Force #3: Bargaining power of suppliers
The third of Porter’s 5 forces is the power of suppliers. Maybe you didn’t think that suppliers would affect a business’s strategy? Well, they actually do. You see, as customers, most of us only see the finished product—a laptop, a car, a camera, and so on. However, Michael Porter mentions how suppliers of raw materials, equipment, etc. can drive the cost of a product and make businesses rethink their strategy. The lower the number of suppliers in an industry, the more power they’ll have, and vice versa. Let’s understand this using a real-life case.
Force #4: Bargaining power of buyers
The fourth of Porter’s 5 forces is the power of customers. Michael Porter, being a smart strategist, elaborated on the role of customers in this classic strategy framework. In any industry, if a company only serves a small number of customers, then customers have more power to negotiate lower prices. This is because the business doesn’t have too many options when it comes to customers. Therefore, it will have to customize itself based on customer demands. On the other hand, if a company has a very high number of customers, it can dictate the terms of engagement. For instance, it could charge a higher price for a product that is cheap to produce.
Let’s talk about Apple. According to many sources, an iPhone only costs around $500-$600 to produce. Still, the cost of iPhones can be around $1000—almost double the production cost. The reason is that Apple’s operating system and product are one of a kind. This means that currently there is only one competitor to Apple’s smartphones—Android phones (source). Hence, when it comes to Apple, the number of customers and loyal fans is high. Therefore, the bargaining power of customers is low, and the company can charge a premium price.
Force #5: The threat of substitutes
The fifth of Porter’s 5 forces is the threat of substitute products. A company can sell a very popular product that generates high profits. Still, if a substitute of that product seems more appealing, then customers may ditch the company’s products and go for the substitute. Now, you must understand what a substitute product really means. For instance, a substitute for a calculator is not necessarily a faster calculator.

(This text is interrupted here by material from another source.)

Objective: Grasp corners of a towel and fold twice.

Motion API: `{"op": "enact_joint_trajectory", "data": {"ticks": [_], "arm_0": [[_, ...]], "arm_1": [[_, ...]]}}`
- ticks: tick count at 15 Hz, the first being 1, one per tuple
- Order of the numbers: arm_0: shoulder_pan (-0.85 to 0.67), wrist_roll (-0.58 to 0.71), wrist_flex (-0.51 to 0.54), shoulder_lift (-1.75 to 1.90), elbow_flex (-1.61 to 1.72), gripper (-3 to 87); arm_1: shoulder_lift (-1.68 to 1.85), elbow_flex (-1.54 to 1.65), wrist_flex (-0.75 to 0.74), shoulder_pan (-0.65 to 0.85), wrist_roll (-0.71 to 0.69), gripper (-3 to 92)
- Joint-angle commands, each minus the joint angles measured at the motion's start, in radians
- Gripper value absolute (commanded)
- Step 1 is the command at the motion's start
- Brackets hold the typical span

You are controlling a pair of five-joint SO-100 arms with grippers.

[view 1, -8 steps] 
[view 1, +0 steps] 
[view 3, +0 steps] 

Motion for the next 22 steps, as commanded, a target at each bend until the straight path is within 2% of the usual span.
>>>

Rather, it could be a smartphone that has an in-built calculator. A substitute could be a completely different product type from the original one or a better, improved version of the same product.
Let’s start with the statistics. In 2016, the revenue of dairy-free frozen desserts in Europe was $123.02 million. In 2021, it was over $184 million, and in 2024, it’s expected to cross $230 million (source). Due to the prevalence of animal rights activism and a preference for vegan food, milk-based ice creams are being substituted with dairy-free versions that taste almost the same as milk-based ice creams. Two decades ago, no one would’ve imagined this. But now, it’s the reality.
Michael Porter gave this very important strategic tool to the world decades ago, and it’s still relevant to this day. In order to grow and sustain a business, all five forces must be given equal importance. It’s not that one can completely control any or all of these forces. However, applying this framework to a business and keeping an eye on all these factors can help business owners prepare themselves for a rainy day. Moreover, this framework can be used to tweak one’s business strategy in order to achieve desired outcomes. For instance, a business can switch to a cheaper supplier or acquire a company that can potentially become a competitor.